(DATA BLOCK Opens)

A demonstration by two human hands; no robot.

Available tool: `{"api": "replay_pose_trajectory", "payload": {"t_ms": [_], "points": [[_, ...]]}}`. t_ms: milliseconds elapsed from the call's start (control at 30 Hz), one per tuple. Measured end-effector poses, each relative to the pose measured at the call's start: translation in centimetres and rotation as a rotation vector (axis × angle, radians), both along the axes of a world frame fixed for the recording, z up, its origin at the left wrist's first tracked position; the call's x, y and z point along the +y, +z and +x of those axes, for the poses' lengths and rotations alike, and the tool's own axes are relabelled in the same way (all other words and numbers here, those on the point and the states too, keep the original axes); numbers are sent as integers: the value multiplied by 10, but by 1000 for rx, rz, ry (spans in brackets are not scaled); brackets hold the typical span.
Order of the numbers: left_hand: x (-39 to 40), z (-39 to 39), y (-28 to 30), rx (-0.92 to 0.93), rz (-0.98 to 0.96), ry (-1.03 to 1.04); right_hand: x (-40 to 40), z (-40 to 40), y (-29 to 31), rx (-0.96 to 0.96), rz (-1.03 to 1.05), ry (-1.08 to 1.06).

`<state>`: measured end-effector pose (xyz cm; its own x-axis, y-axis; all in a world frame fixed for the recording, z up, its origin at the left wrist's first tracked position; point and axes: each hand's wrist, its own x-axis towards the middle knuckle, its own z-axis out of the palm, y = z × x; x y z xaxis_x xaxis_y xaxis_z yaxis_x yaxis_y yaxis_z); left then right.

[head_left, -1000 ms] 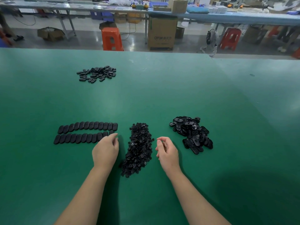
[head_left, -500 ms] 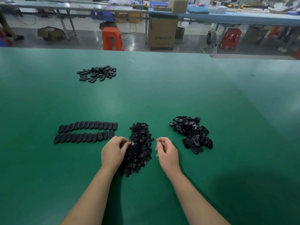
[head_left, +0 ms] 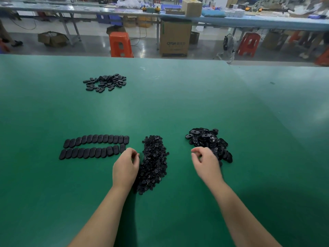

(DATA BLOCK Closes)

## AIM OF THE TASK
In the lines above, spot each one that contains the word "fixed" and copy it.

## OUTPUT FOR THIS TASK
Available tool: `{"api": "replay_pose_trajectory", "payload": {"t_ms": [_], "points": [[_, ...]]}}`. t_ms: milliseconds elapsed from the call's start (control at 30 Hz), one per tuple. Measured end-effector poses, each relative to the pose measured at the call's start: translation in centimetres and rotation as a rotation vector (axis × angle, radians), both along the axes of a world frame fixed for the recording, z up, its origin at the left wrist's first tracked position; the call's x, y and z point along the +y, +z and +x of those axes, for the poses' lengths and rotations alike, and the tool's own axes are relabelled in the same way (all other words and numbers here, those on the point and the states too, keep the original axes); numbers are sent as integers: the value multiplied by 10, but by 1000 for rx, rz, ry (spans in brackets are not scaled); brackets hold the typical span.
`<state>`: measured end-effector pose (xyz cm; its own x-axis, y-axis; all in a world frame fixed for the recording, z up, its origin at the left wrist's first tracked position; point and axes: each hand's wrist, its own x-axis towards the middle knuckle, its own z-axis out of the palm, y = z × x; x y z xaxis_x xaxis_y xaxis_z yaxis_x yaxis_y yaxis_z); left then right.

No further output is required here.